Inadequate state education funding is the actual reason local school property taxes have increased, not pension payments as said in “Pensions Listed as Top Reason for School Increases,” East, July 17.
The No. 1 reason property taxes continue to climb in Pennsylvania is that the state is not holding up its end of the deal when it comes to funding schools. The state and school districts should equally share the cost of educating students; however, currently, they do not.
For four years, the previous governor starved school districts of state funding, which left districts to rely more on local property taxes. Gov. Tom Wolf’s budget proposal, which House and Senate Democrats have embraced, would restore past education funding cuts and raise the state’s share of overall education funding from 37 to 50 percent.
In the legislative district I represent, school districts would receive an average 8.6 percent increase in state funding: East Allegheny 10.7 percent; Gateway 8.2 percent; Penn-Trafford 3.8 percent; Plum 4.9 percent and Woodland Hills 15.6 percent. Thankfully, Gov. Wolf vetoed the Republican budget, which would have provided school districts with only about one-fourth of that amount.

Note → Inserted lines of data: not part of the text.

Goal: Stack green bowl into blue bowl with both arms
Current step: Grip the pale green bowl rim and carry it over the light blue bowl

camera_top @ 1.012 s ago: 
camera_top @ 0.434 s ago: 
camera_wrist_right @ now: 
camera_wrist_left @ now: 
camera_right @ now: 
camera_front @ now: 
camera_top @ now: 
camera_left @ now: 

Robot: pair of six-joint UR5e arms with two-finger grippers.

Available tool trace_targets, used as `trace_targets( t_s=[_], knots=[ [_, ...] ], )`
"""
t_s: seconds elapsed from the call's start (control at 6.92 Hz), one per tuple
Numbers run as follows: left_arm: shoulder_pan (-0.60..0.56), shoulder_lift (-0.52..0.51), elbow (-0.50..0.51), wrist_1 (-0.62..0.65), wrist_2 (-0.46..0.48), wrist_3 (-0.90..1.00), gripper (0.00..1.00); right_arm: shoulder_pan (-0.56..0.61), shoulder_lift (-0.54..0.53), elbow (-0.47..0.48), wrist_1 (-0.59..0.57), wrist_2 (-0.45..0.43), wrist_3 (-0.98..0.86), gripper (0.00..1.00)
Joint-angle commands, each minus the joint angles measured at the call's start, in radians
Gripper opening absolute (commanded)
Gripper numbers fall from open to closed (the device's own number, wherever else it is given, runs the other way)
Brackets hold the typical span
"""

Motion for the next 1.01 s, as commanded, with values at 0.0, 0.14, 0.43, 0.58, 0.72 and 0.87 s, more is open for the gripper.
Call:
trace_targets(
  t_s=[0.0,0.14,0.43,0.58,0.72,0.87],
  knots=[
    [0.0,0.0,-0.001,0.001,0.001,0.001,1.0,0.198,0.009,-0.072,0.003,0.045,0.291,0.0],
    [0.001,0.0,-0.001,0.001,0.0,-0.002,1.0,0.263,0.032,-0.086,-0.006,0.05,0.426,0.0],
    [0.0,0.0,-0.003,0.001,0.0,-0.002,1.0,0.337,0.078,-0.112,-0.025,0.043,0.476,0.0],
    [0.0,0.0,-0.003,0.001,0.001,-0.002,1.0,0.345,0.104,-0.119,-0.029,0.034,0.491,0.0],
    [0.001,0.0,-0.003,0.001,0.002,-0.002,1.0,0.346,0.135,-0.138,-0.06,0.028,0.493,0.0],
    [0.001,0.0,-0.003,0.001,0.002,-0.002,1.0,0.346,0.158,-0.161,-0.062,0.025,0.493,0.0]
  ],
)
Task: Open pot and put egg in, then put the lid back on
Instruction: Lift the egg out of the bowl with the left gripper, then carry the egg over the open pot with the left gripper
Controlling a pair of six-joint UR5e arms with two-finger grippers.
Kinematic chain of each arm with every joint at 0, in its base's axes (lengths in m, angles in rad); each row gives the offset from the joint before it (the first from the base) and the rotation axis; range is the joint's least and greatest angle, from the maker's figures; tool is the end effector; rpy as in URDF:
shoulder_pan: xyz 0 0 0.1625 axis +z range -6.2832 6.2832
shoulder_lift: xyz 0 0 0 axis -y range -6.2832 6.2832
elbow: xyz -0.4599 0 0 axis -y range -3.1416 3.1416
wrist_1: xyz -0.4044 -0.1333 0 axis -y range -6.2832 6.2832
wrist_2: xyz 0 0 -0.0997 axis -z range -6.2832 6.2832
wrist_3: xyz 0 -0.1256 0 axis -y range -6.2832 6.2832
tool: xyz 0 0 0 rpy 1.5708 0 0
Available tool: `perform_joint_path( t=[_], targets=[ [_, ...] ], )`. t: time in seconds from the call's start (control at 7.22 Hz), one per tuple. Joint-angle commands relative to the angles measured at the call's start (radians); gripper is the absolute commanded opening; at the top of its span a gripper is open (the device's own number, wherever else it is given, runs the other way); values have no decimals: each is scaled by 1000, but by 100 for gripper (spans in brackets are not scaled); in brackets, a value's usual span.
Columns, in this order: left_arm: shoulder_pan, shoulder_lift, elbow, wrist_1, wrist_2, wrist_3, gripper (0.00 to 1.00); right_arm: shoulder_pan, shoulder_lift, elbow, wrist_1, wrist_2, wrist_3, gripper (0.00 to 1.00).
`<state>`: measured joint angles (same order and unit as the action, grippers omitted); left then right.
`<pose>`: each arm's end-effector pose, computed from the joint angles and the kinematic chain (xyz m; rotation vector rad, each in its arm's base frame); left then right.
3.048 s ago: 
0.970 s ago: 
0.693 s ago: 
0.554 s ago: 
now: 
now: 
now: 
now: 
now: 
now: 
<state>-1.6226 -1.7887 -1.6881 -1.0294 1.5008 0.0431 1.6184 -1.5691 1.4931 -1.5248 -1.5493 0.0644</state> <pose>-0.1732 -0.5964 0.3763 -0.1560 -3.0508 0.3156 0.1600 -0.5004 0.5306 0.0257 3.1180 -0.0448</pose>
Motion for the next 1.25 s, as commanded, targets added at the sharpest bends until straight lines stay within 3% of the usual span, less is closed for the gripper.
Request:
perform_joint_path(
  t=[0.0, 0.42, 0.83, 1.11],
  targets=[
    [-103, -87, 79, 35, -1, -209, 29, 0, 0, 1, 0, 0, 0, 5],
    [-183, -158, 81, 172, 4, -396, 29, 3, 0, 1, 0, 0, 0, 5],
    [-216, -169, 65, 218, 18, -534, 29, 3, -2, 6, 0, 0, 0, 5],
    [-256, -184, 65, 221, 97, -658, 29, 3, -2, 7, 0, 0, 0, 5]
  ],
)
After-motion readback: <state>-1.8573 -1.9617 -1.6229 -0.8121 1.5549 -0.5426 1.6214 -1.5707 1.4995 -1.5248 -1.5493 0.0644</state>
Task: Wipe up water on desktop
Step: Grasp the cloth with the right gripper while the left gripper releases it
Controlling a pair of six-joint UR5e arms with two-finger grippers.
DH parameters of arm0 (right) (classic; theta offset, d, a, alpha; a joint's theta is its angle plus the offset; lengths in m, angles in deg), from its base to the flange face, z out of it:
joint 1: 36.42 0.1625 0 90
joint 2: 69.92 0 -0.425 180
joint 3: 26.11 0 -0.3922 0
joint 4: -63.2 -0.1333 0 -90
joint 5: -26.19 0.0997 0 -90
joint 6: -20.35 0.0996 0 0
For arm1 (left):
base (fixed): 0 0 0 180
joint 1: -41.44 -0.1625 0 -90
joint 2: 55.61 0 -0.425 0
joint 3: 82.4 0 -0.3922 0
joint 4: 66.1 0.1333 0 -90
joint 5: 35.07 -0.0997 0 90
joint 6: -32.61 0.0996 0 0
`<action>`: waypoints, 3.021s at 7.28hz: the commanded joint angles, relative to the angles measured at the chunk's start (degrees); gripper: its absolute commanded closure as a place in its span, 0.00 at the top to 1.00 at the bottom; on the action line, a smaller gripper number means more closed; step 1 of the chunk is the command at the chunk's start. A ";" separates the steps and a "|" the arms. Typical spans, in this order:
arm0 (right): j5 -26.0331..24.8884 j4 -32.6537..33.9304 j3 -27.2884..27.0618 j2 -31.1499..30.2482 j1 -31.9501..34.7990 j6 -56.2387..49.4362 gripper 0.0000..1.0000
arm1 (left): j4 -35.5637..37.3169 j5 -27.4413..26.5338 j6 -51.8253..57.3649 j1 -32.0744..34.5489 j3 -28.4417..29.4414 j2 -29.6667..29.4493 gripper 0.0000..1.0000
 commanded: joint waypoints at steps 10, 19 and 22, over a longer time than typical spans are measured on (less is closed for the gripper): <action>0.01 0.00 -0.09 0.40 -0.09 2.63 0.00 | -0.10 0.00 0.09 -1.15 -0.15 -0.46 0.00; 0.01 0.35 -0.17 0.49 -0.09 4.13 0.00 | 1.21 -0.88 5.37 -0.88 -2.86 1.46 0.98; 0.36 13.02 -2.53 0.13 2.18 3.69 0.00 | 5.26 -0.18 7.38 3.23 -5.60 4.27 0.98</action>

The Post-Gazette should ask those same districts if they would need to raise local taxes if they received the state funding increases proposed by Democrats. My guess is they would not, which is why education funding is my top priority for the 2015-16 state budget.
REP. JOSEPH MARKOSEK
D-Monroeville
The writer is a member of the state House of Representatives and is minority chairman of House Appropriations Committee.